Multi-shard queries, which are processed on the shard catalog, issue remote queries across database connections on each shard. In this case it is important to ensure that the user has the appropriate privileges on each of the shards, whether or not the query will return data from that shard.

See Also:

Oracle Database SQL Language Reference for information about operations used with duplicated tables and sharded tables

DDL Processing in an Oracle Globally Distributed Database

To create a schema in an Oracle Globally Distributed Database, you must issue DDL commands on the shard catalog database, which validates the DDLs and processes them locally before they are processed on the shards.

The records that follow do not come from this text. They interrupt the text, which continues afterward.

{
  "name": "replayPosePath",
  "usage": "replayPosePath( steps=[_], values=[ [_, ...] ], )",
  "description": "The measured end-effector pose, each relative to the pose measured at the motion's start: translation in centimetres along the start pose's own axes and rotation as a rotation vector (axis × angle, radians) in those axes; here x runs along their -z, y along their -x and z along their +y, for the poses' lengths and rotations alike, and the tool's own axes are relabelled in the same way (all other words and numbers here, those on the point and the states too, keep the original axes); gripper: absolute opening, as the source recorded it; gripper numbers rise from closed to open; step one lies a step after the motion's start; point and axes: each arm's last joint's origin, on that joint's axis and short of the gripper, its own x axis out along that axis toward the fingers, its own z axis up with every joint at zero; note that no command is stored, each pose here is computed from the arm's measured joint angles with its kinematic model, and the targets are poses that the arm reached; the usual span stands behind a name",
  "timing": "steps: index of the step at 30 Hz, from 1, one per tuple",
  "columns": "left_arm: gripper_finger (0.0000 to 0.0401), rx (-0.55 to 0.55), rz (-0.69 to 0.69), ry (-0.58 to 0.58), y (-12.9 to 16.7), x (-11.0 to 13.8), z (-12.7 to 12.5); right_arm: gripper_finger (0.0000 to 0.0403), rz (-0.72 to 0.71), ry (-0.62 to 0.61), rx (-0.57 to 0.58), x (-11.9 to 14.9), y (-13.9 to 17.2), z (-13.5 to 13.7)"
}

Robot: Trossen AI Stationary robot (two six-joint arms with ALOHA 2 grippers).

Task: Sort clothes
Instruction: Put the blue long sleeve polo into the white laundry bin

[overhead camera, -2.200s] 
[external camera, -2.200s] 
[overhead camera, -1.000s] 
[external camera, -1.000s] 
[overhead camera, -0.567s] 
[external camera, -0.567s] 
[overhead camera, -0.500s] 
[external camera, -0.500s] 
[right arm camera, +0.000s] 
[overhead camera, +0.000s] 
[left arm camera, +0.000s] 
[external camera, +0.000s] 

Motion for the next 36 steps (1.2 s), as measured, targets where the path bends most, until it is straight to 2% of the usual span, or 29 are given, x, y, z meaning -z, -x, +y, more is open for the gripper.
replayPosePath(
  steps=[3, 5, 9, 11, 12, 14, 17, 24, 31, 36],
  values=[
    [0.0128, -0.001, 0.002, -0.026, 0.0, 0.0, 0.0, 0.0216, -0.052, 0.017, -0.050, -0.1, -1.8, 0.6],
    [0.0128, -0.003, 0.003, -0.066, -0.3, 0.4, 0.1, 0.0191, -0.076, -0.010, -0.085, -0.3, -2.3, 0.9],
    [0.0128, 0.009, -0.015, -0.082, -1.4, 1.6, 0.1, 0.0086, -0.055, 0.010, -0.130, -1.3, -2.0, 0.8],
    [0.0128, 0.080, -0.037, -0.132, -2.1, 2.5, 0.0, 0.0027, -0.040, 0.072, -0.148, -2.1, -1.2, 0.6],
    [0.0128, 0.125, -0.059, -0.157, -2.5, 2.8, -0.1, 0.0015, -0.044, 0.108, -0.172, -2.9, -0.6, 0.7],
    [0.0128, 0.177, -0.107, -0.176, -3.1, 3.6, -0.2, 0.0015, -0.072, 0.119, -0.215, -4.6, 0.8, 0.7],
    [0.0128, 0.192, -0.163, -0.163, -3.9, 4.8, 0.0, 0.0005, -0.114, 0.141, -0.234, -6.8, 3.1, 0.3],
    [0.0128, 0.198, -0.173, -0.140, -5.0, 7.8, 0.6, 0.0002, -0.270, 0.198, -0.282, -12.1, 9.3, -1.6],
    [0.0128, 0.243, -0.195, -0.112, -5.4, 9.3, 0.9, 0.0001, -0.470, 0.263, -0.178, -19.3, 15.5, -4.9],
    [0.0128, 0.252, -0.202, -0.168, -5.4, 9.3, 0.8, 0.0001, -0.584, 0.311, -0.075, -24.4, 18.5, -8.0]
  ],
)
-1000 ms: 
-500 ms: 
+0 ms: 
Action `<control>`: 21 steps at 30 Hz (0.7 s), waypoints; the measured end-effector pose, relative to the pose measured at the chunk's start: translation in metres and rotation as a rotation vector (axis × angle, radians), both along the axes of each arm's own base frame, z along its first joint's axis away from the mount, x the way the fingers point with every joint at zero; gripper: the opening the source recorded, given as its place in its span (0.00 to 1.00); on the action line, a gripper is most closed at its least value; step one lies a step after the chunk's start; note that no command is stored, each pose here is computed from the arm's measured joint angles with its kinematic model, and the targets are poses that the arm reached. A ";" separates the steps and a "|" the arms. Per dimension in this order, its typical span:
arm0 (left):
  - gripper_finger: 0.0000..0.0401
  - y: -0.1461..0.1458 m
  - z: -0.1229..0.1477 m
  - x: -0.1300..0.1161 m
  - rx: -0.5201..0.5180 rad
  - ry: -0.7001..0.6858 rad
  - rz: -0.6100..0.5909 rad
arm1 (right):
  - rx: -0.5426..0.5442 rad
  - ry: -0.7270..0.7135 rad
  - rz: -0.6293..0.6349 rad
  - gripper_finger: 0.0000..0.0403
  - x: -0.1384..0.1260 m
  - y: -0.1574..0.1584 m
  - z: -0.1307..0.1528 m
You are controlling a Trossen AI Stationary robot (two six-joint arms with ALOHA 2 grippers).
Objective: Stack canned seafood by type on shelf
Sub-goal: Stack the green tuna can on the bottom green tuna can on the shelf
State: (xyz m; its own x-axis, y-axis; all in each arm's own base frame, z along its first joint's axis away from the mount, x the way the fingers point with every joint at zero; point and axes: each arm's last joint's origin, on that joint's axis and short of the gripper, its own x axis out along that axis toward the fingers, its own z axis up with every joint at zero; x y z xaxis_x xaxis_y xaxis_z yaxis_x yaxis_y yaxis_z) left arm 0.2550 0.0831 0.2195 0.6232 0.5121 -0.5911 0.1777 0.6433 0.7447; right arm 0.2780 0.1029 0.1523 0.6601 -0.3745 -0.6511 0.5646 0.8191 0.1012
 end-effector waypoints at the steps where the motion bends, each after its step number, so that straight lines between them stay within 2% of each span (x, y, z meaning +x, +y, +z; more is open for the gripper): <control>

The shard catalog database contains local copies of all of the objects that exist in the sharded database, and serves as the primary copy of the sharded database schema. If the shard catalog validation and processing of DDLs are successful, the DDLs are automatically propagated to all of the shards and applied in the order in which they were issued on the shard catalog.

If a shard is down or not accessible during DDL propagation, the shard catalog keeps track of DDLs that could not be applied to the shard, and then applies them when the shard is back up. When the shard comes back online, all of the DDLs that have been processed in the sharded database are applied in the same order to the shard before it becomes accessible to clients.

When a new shard is added to a sharded database, all of the DDLs that have been processed in the sharded database are applied in the same order to the shard before it becomes accessible to clients.

There are two ways you can issue DDLs in a sharded database.

  • Use the GDSCTL SQL command.

    When you issue a DDL with the GDSCTL SQL command, as shown in the following example, GDSCTL waits until all of the shards have finished processing the DDL and returns the status.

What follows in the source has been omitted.